Franciele, de 10 anos, também nunca tinha ido ao Pelourinho e diz ter adorado conhecer o teatro. “Eu aprendi várias coisas. Como a fazer marionetes, por exemplo. Mas o que eu mais gostei foi na hora de pendurar os bonecos em cima da árvore. A peça foi sobre um menino que subia na árvore e herdou o tesouro todo do pai e doou tudo para os outros”, conta.
Trocando em Miúdos
Zé Diego, que integrou a equipe da Avante esse ano para as ações do Estação Subúrbio, observa o papel do intercâmbio dentro do projeto.“O fato delas se deslocarem do lugar habitual gera a possibilidade nestas crianças de mover-se também subjetivamente, fomentando a chance de experimentar a si mesmo e o outro de formas novas e surpreendentes”. Para ele, a experiência possibilitou a ampliação do repertório lúdico e fantasioso das crianças, alimentando-as com uma possibilidade outra de contar as suas próprias histórias. “Elas ganharam essa possibilidade de ultrapassar a materialidade crua vivenciada cotidianamente numa realidade áspera, de escassez, em suas diversas facetas: econômicas, sociais, afetiva, etc.
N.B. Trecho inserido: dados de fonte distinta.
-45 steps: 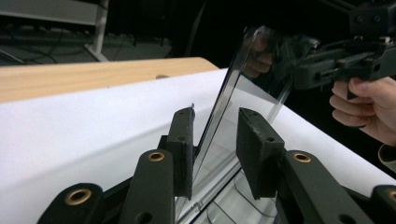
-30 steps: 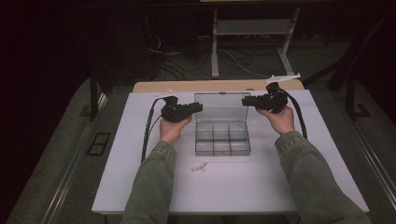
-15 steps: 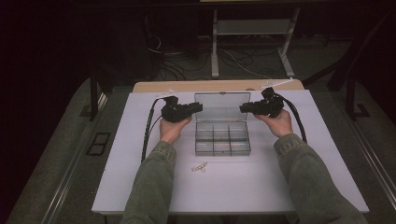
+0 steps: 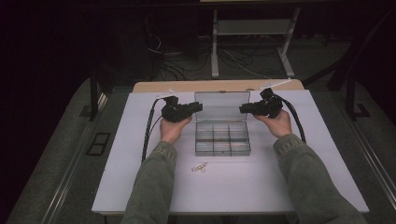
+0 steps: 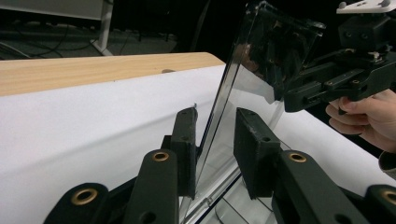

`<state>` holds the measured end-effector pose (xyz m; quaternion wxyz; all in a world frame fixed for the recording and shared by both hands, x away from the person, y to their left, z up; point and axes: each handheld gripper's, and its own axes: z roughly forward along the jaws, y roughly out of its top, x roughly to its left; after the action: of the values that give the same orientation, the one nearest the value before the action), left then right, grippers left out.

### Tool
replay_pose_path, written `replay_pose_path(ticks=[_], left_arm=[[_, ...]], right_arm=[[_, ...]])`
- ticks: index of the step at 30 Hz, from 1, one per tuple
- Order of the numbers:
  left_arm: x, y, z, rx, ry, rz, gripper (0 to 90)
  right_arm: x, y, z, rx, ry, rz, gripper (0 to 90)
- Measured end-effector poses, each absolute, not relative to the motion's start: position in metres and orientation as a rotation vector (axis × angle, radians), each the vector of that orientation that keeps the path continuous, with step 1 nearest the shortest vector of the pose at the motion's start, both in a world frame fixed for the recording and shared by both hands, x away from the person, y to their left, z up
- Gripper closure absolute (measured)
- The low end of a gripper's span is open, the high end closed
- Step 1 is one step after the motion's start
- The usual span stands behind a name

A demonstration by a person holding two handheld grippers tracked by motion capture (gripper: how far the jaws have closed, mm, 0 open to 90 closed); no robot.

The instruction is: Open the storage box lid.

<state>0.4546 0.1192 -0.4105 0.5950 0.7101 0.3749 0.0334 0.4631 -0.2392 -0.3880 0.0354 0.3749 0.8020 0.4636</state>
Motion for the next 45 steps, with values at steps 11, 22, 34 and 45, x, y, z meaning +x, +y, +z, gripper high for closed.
replay_pose_path(ticks=[11, 22, 34, 45], left_arm=[[0.458, 0.121, -0.417, 1.659, 0.901, 0.057, 61.4], [0.461, 0.118, -0.425, 1.668, 0.913, 0.013, 57.0], [0.461, 0.114, -0.432, 1.69, 0.913, -0.033, 57.0], [0.462, 0.115, -0.434, 1.691, 0.945, -0.034, 61.2]], right_arm=[[0.465, -0.239, -0.389, 1.152, 2.453, 1.412, 70.1], [0.468, -0.239, -0.391, 1.145, 2.449, 1.403, 71.0], [0.469, -0.239, -0.392, 1.143, 2.455, 1.387, 71.5], [0.472, -0.239, -0.395, 1.166, 2.447, 1.39, 71.4]])
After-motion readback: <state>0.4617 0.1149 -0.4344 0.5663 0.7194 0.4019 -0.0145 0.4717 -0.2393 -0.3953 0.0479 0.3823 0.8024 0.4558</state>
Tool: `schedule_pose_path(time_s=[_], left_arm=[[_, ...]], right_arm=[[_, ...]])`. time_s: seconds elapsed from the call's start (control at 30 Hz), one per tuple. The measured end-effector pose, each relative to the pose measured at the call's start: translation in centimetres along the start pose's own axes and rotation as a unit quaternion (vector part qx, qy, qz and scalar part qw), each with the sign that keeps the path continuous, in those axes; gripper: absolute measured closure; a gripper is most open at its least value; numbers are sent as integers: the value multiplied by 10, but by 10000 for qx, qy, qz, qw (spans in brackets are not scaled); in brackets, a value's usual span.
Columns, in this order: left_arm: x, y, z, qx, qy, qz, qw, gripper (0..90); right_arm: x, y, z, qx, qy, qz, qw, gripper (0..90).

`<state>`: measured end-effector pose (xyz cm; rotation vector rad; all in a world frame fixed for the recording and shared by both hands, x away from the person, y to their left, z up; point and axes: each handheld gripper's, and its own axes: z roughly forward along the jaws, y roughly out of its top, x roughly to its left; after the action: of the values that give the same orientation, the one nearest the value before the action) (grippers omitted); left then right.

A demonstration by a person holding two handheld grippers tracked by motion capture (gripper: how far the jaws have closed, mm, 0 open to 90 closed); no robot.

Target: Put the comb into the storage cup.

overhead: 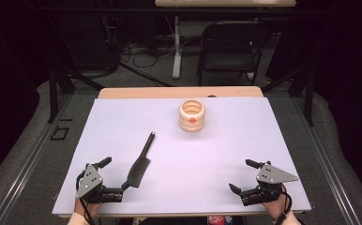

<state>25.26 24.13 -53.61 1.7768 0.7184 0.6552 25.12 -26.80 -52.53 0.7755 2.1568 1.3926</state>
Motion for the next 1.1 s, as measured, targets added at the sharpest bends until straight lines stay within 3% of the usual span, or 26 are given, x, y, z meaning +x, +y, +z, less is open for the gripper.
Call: schedule_pose_path(time_s=[0.43, 1.1], left_arm=[[-5, 7, 14, 51, -70, 160, 9998, 1], [5, 19, 48, 73, -76, 357, 9993, 2]], right_arm=[[0, -1, 0, 27, -9, -3, 10000, 0], [-1, 0, 3, 27, 17, 18, 10000, 0]])
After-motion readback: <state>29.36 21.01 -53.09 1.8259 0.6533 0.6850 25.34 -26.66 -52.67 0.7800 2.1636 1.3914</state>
Nosso intuito foi oportunizar uma experiência estética que mobilize essas possibilidades outras de vivenciar e expressar sua existência. Quem sabe alargando um pouco sua sensibilidade ao perceber e se expressar no mundo”, disse Zé Diego.
Uma experiência como essa já havia sido vivenciada pelo grupo em 2017 quando o projeto as levou para assistir ao espetáculo de dança Meu querido catavento, no Espaço Cultural Plataforma e para conhecer o Parque da Cidade. Não para por aí, o Trocando em Miúdos promovido pelo Estação Subúrbio levou o grupo, no dia 17 de novembro/18, à CAIXA Cultural para conhecer as exposições: O Trem da História e Asè – Poéticas de Empoderamento.
Estação Subúrbio
O projeto, realizado por meio de parceria entre a Avante – Educação e Mobilização Social e Kindernothilfe, visa a redução da violência comunitária urbana, sobretudo de crianças e adolescentes, com ações que estimulem o envolvimento de atores da comunidade na defesa dos direitos da criança e do adolescente, na colaboração para o desenvolvimento infantil, o cuidado com o ambiente comunitário, promovendo o sentimento de pertença e a qualidade nas relações interpessoais.